The judge of the Superior Court reported *261the case to this court for determination under G. L. c. 231, § 111, without making any decision thereon. It was said in Atlantic Maritime Co. v. Gloucester, 228 Mass. 519, 521, 522: “If material facts, whether primary or ultimate, express or inferential, are omitted from facts agreed and submitted, it becomes the duty of the Superior Court judge to find those facts before he can report under the statute. Even though the ultimate facts may rest upon inferences, the duty of determining what inferences are the most rational, and of drawing such inferences from the other facts agreed, rests on the Superior Court judge before he can report the case. If such inferences need to be drawn in order to reach the ultimate essential facts, then there has not been 'agreement as to all the material facts’ by the parties within the meaning of those words in the statute.”

The plaintiff seeks to recover money paid by him, while he was a minor, for six shares of preferred stock and a trust certificate for three shares of common stock of the defendant corporation.

In order to prevail he must show that his contract was with the Mutual Finance Corporation. No such fact is agreed upon in the written “ Case Stated.” It well may be that the trial judge could have inferred this essential fact from the form of the subscription agreement, the payment to the defendant of part of the purchase money, the receipt from it of the stock certificates and of dividends.

But he did not make that inferential finding. It is not an appropriate function of the full bench to make that finding of fact, unless as matter of law but one conclusion can be reached upon the case stated. Such is not the situation here presented. It appears that, in pursuance of a vote of the directors, a written agreement was entered into, by which Henry V. Greene undertook to sell the entire issue of sixty thousand shares of preferred stock; retaining all he might receive therefor in excess of $51.25 per share. As part of the agreement there was to be issued to said Greene forty thousand shares of common stock, of which he obligated himself to give to purchasers of preferred stock a maximum of thirty thousand shares as a bonus. The agreement is referred to as one of "underwriting.” A voting trust agreement was thereafter entered into between Greene and certain other stockholders, under which he placed in trust twenty-two thousand two hundred and seventy-five shares of the common stock, substantially all of which *262came from said forty thousand shares. Greene, or his assignee, the H. V. Greene Co. Inc. offered to the public “blocks” of two shares of preferred stock in the defendant corporation and one of the stock trust certificates. The plaintiff bought through one J. Gosselin, a salesman employed by H. V. Greene Co. Inc.

Without further recital of the facts, it seems apparent from the record that we cannot say the only inference that can be drawn from the agreed facts is that the plaintiff dealt with the defendant, through its authorized agent. Whether that inference should be drawn, or whether Greene sold the stock as an underwriter, or as an independent contractor, or otherwise, is a question of fact, to be decided by the trial judge.

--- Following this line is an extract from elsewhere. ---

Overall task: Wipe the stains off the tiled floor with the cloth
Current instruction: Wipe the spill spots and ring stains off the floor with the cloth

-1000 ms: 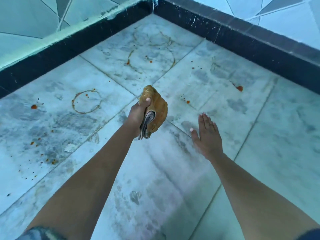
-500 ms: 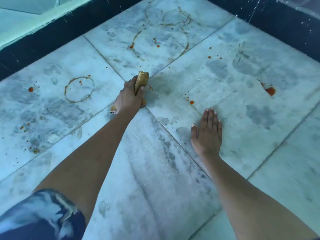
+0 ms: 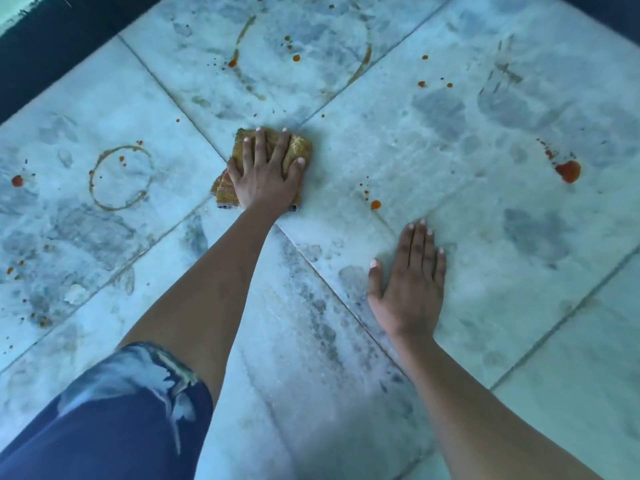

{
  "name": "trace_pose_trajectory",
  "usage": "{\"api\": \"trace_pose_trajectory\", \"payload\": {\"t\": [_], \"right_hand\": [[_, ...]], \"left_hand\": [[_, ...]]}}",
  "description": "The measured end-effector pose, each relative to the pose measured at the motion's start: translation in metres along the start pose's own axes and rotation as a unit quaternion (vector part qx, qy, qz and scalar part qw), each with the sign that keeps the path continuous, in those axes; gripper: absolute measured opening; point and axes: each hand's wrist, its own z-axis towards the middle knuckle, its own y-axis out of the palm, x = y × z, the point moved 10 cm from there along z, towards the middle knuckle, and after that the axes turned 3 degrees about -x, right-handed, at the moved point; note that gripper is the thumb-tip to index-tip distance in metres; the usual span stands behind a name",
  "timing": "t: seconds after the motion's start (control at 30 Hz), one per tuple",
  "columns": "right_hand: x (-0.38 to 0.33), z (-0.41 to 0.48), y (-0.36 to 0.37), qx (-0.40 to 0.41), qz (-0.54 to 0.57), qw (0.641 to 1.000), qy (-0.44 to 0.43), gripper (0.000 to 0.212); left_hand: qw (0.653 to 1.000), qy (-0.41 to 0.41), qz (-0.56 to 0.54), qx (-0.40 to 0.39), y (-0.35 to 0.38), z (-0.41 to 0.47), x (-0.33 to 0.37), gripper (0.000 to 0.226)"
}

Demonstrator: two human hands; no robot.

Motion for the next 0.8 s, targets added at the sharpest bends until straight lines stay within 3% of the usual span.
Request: {"api": "trace_pose_trajectory", "payload": {"t": [0.1,0.27,0.4,0.5,0.6,0.7,0.8], "right_hand": [[0.001,0.001,0.000,0.000,-0.005,1.000,0.003,0.072],[0.000,0.000,-0.002,0.000,-0.007,1.000,0.005,0.071],[-0.001,-0.001,-0.002,0.005,-0.010,1.000,0.003,0.071],[-0.001,0.000,-0.002,0.009,-0.012,1.000,0.003,0.072],[-0.001,-0.001,-0.003,0.008,-0.016,1.000,0.005,0.072],[-0.001,-0.001,-0.004,0.005,-0.013,1.000,0.005,0.072],[0.001,-0.001,-0.002,-0.004,-0.017,1.000,0.008,0.072]], "left_hand": [[0.999,0.045,0.024,0.010,0.003,-0.005,0.021,0.059],[0.965,0.246,0.085,-0.041,0.022,-0.089,0.012,0.062],[0.987,0.151,0.059,-0.015,0.001,-0.050,-0.032,0.071],[0.993,0.106,0.043,-0.018,-0.003,-0.001,0.005,0.063],[0.979,0.190,0.076,-0.026,0.009,-0.016,0.065,0.062],[0.944,0.313,0.092,-0.041,0.026,-0.086,0.063,0.064],[0.960,0.268,0.077,-0.031,0.022,-0.091,0.007,0.062]]}}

If it should be found that the plaintiff’s contract was made with the defendant, through its selling agent, further findings of fact may be necessary in order to determine whether the plaintiff can retain the dividends received by him while still a minor. Other questions sought to be raised by the defendant are disposed of by the case of Godfrey v. Mutual Finance Corp. ante, 197.

The report must be discharged, and the case remanded to the Superior Court for further proceedings in accordance with this opinion.

So ordered.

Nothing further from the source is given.